Undergrad engineers available for placement
Categories: Electronics ProjectsA DTI-backed business support programme has expanded of its programme to provide electronics engineering undergraduates to companies for short- and long-term project placements
Step Solutions: Electronic Engineering, the DTI-backed business support programme, has expanded of its programme to provide electronics engineering undergraduates to companies for short- and long-term project placements. Thanks to a 250% increase in applications from UK electronics engineering undergraduates Step Solutions: Electronic Engineering is now actively seeking more UK companies wishing to benefit from having skilled undergraduates to take on clearly defined, business-driven, electronics projects.
All the undergraduates undertook electronics-related projects designed to deliver significant business benefits to the host organisations.
Project timescales ranged from a few weeks to a year and business benefits included reduced prototyping timescales and tangible cost reductions, which, in the case of one company, were as high as GBP 500,000 per year.
As well as learning new skills and acquiring essential business experience, many of the students were subsequently offered employment by their host companies.
Discussing the expansion of the Step Solutions: Electronic Engineering initiative, Philip Donnelly, the Managing Director of Step Enterprise, comments: ‘Step Solutions: Electronic Engineering aims to build on the success of last year’s programme by identifying more relevant short-term and long-term projects for electronics undergraduates within UK industry.

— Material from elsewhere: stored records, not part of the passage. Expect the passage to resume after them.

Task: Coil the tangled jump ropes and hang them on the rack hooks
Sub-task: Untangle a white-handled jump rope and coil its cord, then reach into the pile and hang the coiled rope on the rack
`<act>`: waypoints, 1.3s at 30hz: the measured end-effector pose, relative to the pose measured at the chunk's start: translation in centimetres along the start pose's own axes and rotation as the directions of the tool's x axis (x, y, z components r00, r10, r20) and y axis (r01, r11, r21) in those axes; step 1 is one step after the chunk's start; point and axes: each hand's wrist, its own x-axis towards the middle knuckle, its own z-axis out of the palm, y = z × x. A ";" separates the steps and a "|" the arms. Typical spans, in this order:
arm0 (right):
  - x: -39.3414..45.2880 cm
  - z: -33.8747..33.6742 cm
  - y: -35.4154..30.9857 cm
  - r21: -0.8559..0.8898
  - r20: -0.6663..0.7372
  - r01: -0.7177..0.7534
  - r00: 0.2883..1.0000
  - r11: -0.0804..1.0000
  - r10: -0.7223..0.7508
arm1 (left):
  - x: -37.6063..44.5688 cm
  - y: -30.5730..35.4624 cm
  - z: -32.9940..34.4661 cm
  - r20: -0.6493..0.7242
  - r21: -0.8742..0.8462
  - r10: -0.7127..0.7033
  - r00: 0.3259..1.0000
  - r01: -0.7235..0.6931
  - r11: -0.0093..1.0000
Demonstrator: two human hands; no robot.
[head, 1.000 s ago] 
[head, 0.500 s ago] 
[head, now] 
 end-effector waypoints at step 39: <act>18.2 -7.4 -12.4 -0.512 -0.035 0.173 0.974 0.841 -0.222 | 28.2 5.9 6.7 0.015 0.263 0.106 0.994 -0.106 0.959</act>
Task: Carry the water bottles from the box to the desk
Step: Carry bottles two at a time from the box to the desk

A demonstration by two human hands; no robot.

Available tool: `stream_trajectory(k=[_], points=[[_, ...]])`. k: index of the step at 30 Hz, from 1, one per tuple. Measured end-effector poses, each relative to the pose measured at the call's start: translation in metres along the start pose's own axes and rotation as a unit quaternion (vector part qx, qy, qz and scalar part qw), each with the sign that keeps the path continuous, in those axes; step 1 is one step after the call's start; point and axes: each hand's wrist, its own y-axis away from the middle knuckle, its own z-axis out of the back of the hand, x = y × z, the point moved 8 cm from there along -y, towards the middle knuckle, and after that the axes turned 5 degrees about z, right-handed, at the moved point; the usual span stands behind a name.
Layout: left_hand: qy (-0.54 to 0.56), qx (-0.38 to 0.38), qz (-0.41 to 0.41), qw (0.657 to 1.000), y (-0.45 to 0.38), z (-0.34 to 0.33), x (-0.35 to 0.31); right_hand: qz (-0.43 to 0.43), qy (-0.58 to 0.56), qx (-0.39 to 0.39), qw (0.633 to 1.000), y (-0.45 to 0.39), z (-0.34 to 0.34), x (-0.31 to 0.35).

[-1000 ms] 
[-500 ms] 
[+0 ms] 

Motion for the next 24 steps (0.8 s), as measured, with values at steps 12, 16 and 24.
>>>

These projects typically result in significant bottom line benefits for the companies involved while adding an extra dimension to the students’ practical and business skill base.
Research clearly indicates that students who undertake such projects are much more likely to remain within the electronics industry following graduation, so we also see this programme as an ideal tool for tackling the lack of suitably skilled graduates taking up careers in electrical and electronic engineering’.
During the summer of 2002, Sensatech, a small engineering and development business based in Brighton, took on Step student Jack Ormond, and gave him the task of testing an electromechanical weight measurement system.
In just eight weeks Ormond was able to analyse the existing system, suggest how it could be improved, and manufacture a new design prototype.
The project has had a great impact as Tom Bach, Managing Director of Sensatech, explains ‘I’ve been working on electronically measuring springs for about 12 years but Jack tried many things I hadn’t the nerve to do’.
Bach went on to add: ‘Jack bought in many mechanical mathematical skills that were missing in Sensatech and the results from the project have allowed me to suggest a new sensor to a major automotive company.